Assigned task → Nothing but the lines from the one containing "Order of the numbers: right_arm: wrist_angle" through the last line of the data below should be returned, each copied exactly.

Saved data entries:
_____

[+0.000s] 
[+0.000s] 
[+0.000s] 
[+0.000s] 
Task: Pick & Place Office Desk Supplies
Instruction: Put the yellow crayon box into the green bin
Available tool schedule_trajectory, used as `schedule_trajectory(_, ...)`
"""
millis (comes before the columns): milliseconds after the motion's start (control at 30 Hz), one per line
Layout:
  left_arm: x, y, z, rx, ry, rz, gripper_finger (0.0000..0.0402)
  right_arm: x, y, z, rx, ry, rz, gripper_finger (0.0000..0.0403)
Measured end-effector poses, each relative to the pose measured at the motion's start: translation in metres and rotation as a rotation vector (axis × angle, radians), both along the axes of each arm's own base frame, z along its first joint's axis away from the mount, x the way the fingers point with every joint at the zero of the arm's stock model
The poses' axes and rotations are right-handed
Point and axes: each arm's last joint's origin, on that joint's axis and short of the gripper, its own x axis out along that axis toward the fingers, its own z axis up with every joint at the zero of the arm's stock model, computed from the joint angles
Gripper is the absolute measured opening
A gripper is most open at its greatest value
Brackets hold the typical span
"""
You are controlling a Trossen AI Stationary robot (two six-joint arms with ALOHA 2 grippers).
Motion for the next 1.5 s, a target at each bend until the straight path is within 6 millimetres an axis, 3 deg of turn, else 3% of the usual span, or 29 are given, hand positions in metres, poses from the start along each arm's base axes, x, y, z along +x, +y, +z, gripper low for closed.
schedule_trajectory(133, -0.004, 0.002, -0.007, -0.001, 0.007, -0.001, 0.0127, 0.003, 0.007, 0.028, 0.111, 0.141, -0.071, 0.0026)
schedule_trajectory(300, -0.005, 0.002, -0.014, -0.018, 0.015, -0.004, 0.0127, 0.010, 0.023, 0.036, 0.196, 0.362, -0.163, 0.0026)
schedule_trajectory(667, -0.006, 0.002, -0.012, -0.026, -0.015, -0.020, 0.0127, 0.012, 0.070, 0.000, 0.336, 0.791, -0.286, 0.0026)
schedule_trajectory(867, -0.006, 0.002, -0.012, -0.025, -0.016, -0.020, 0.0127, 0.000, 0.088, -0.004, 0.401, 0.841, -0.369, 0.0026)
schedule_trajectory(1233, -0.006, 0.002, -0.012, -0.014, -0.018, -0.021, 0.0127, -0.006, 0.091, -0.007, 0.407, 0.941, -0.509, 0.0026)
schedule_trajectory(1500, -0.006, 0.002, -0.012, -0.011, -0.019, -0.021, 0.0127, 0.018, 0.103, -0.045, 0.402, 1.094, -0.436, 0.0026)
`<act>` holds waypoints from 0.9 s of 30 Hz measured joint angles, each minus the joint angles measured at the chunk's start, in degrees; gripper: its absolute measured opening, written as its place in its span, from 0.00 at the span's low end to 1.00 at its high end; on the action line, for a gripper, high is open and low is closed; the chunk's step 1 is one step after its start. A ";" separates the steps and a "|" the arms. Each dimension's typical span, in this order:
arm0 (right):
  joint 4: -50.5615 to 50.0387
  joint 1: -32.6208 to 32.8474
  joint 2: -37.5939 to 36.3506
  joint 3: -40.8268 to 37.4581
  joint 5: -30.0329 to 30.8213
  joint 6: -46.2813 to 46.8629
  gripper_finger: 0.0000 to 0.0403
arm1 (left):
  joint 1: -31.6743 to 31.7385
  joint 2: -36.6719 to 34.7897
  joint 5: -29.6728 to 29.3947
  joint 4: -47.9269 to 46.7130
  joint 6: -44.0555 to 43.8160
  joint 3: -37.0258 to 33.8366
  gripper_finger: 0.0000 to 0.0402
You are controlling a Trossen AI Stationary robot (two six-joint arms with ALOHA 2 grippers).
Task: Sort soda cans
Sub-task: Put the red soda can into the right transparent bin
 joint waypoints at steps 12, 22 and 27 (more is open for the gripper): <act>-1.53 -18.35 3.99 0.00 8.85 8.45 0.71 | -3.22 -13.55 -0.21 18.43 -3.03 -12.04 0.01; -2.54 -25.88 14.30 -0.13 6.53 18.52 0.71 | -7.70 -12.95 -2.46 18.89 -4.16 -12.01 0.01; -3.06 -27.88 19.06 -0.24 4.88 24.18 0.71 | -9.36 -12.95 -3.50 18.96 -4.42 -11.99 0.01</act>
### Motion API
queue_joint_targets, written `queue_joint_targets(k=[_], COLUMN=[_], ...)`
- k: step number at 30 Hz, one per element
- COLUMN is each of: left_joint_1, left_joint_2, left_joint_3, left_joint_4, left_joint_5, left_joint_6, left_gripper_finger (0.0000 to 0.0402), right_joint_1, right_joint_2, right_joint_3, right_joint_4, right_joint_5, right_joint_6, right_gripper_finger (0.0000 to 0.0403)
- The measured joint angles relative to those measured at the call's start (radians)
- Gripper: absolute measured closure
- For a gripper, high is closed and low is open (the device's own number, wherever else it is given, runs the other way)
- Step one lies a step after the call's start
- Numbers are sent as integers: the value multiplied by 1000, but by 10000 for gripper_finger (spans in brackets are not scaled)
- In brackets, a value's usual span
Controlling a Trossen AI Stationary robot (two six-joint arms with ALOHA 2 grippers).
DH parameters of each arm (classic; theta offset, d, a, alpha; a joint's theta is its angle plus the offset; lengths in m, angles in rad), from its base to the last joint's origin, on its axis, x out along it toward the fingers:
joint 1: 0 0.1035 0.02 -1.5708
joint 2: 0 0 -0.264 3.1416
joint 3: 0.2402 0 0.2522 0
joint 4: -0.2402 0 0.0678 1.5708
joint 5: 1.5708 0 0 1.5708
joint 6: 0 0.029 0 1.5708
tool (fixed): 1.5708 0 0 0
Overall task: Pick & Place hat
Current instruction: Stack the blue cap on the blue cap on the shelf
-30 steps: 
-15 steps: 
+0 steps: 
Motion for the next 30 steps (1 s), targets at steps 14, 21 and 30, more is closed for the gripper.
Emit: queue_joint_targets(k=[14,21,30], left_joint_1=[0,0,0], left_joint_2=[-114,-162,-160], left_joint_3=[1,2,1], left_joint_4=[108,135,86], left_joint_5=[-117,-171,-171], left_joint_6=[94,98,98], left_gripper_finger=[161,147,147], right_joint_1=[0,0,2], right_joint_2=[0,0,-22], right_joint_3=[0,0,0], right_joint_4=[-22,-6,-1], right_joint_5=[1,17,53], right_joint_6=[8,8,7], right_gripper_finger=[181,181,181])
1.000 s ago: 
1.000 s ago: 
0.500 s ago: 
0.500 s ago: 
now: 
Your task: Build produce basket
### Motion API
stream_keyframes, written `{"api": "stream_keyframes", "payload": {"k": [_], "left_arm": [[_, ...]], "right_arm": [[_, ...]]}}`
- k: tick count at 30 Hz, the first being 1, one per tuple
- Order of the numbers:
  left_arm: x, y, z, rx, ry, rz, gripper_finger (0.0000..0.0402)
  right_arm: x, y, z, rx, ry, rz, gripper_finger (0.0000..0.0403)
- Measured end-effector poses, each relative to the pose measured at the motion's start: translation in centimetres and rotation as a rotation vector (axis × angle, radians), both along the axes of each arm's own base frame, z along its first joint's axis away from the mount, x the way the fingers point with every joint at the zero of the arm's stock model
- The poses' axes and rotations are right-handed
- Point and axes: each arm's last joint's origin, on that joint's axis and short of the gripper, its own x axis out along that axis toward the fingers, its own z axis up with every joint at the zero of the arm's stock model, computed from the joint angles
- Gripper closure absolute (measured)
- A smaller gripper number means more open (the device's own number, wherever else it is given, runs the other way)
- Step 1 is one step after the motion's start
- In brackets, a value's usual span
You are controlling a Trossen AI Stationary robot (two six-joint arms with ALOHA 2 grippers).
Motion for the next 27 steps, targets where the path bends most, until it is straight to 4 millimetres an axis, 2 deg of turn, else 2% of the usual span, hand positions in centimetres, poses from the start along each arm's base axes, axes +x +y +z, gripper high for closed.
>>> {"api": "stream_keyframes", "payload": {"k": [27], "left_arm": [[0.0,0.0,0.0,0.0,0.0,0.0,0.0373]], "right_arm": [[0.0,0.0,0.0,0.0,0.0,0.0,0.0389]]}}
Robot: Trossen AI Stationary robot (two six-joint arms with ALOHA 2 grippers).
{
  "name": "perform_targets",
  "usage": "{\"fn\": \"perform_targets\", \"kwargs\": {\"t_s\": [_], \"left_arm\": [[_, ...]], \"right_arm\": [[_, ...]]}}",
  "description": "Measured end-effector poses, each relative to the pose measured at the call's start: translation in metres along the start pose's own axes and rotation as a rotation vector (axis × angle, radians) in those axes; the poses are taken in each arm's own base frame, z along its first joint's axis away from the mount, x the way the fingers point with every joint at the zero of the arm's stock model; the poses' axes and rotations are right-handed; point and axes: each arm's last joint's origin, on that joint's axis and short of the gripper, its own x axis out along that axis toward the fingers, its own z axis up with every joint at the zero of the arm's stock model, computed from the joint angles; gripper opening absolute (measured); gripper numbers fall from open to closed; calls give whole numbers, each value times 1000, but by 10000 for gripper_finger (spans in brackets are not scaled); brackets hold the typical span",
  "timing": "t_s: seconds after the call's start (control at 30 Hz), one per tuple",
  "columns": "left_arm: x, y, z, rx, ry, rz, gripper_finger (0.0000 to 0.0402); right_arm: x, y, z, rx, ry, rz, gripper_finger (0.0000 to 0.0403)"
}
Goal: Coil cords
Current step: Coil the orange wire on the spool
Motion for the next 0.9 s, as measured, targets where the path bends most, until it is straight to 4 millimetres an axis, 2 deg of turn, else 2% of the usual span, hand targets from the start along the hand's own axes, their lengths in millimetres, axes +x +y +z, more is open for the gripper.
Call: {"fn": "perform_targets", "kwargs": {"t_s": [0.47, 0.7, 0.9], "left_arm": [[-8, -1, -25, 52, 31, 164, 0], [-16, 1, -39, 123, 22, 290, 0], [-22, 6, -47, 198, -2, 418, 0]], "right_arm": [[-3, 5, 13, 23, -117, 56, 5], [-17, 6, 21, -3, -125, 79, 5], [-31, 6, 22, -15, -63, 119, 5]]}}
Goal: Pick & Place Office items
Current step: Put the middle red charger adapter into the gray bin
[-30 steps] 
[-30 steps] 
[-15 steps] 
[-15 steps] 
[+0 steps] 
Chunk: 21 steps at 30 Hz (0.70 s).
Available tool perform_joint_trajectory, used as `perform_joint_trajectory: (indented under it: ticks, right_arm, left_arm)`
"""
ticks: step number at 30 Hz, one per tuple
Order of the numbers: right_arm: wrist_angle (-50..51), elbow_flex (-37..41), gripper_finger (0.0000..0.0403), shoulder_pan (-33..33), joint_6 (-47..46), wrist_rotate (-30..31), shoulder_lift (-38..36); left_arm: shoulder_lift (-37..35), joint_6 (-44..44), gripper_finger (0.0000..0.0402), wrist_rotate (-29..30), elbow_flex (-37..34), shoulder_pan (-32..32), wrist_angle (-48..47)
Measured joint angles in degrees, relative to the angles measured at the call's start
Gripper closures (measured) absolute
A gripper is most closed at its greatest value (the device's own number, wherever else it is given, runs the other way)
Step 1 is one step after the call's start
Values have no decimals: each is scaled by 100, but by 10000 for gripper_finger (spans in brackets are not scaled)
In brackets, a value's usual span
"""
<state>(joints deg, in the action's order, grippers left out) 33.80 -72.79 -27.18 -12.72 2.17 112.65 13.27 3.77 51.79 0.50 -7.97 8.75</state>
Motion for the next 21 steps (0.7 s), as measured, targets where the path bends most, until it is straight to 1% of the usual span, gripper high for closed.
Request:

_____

Written answer →
Order of the numbers: right_arm: wrist_angle (-50..51), elbow_flex (-37..41), gripper_finger (0.0000..0.0403), shoulder_pan (-33..33), joint_6 (-47..46), wrist_rotate (-30..31), shoulder_lift (-38..36); left_arm: shoulder_lift (-37..35), joint_6 (-44..44), gripper_finger (0.0000..0.0402), wrist_rotate (-29..30), elbow_flex (-37..34), shoulder_pan (-32..32), wrist_angle (-48..47)
Measured joint angles in degrees, relative to the angles measured at the call's start
Gripper closures (measured) absolute
A gripper is most closed at its greatest value (the device's own number, wherever else it is given, runs the other way)
Step 1 is one step after the call's start
Values have no decimals: each is scaled by 100, but by 10000 for gripper_finger (spans in brackets are not scaled)
In brackets, a value's usual span
"""
<state>(joints deg, in the action's order, grippers left out) 33.80 -72.79 -27.18 -12.72 2.17 112.65 13.27 3.77 51.79 0.50 -7.97 8.75</state>
Motion for the next 21 steps (0.7 s), as measured, targets where the path bends most, until it is straight to 1% of the usual span, gripper high for closed.
Request:

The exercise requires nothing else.